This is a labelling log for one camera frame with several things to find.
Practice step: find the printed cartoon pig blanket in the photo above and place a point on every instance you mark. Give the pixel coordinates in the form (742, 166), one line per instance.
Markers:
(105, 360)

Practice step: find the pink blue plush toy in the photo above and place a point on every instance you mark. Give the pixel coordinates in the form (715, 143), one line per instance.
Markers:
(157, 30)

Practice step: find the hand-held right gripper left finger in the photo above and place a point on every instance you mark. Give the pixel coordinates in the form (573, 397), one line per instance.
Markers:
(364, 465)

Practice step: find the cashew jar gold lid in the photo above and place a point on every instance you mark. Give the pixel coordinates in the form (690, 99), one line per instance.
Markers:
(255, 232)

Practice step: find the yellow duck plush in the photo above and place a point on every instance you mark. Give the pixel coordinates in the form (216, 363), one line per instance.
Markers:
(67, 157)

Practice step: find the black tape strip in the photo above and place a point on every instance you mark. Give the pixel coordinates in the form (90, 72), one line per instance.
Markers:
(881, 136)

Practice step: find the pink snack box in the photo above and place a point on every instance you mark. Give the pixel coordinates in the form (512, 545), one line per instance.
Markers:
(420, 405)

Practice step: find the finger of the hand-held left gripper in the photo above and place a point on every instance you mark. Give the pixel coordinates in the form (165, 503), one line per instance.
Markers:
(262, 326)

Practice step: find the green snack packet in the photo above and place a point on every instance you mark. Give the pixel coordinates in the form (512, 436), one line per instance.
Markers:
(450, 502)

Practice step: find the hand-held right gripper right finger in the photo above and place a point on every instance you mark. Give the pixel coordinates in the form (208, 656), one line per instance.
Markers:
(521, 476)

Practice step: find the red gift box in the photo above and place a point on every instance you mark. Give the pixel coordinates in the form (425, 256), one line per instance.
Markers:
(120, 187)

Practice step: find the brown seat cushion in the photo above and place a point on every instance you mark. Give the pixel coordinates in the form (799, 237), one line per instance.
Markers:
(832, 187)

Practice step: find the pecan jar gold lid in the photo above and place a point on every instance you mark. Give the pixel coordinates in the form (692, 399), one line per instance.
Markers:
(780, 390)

→ **WHAT TO DO**: Scan the entries for lines holding the string "left", then copy every one of them.

→ **ANSWER SPACE**:
Practice step: find the hand-held right gripper left finger in the photo above and place a point on every instance you mark. Give the pixel coordinates in the form (573, 397), one line per instance.
Practice step: find the finger of the hand-held left gripper in the photo above and place a point on every instance you mark. Give the pixel coordinates in the form (165, 503), one line per instance.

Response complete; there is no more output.